Change StepOver, StepInto, and StepOut behavior when current activation
has no line information. Previously the commands were silently ignored
in this tate. The updated behavior is to ignore the line-based pause
trigger but obey the others, e.g. StepInto will pause on function entry,
function exit, and an error thrown past the current function.
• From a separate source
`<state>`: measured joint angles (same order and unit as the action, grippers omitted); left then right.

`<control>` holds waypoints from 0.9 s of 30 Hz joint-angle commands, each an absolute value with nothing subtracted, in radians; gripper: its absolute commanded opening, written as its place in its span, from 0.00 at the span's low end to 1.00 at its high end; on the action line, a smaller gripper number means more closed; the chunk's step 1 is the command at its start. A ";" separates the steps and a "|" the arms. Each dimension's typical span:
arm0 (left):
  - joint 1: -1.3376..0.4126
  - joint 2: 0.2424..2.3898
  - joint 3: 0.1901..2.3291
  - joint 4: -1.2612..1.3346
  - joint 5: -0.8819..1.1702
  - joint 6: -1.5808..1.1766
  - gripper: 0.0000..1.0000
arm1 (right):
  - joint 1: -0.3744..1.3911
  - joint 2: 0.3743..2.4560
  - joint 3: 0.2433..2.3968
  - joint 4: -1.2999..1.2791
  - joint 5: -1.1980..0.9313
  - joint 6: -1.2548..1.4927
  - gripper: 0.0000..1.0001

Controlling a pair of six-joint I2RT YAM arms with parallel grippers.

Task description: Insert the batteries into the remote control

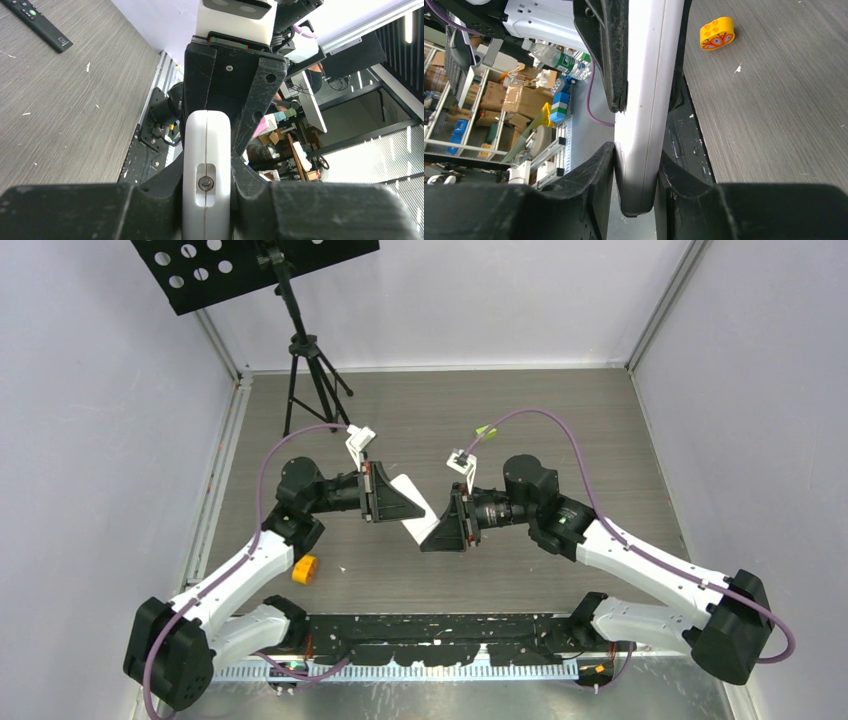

* Change duk_bool_to to duk_small_uint_t from duk_small_int_t. This may
cause some sign warnings in calling code.
* Reject attempt to unpack an array-like value whose length is 2G or over;
previously was not checked explicitly, and the length was cast to duk_idx_t
with a sign change and the unpack would then later fail. Now it fails with
a clean RangeError.
* Add wrap check for Node.js Buffer.concat().
* API DUK_TYPE_xxx, DUK_TYPE_MASK_xxx, flag constants etc are now unsigned.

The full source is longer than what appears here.